To do: Repeat exactly the lines from the line containing "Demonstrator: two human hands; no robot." to the last line of the listing, including both.
__________________________________________________
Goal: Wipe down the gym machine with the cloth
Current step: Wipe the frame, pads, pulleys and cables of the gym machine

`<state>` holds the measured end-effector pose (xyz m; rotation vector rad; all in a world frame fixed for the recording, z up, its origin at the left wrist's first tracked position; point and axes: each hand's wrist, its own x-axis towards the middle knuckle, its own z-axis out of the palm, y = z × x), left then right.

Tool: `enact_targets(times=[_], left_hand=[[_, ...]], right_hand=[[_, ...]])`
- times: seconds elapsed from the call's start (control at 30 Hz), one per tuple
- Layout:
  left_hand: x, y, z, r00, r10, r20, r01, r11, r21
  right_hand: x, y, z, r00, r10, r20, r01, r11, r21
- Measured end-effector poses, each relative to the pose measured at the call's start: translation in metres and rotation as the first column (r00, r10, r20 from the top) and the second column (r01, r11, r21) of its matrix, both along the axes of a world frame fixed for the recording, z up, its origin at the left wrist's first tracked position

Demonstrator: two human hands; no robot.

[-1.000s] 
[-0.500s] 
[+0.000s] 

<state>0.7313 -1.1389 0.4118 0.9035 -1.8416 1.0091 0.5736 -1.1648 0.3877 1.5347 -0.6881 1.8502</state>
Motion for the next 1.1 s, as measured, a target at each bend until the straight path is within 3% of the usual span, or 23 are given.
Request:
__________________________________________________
Response box:
Demonstrator: two human hands; no robot.

[-1.000s] 
[-0.500s] 
[+0.000s] 

<state>0.7313 -1.1389 0.4118 0.9035 -1.8416 1.0091 0.5736 -1.1648 0.3877 1.5347 -0.6881 1.8502</state>
Motion for the next 1.1 s, as measured, a target at each bend until the straight path is within 3% of the usual span, or 23 are given.
Request:

There's nothing else to the answer.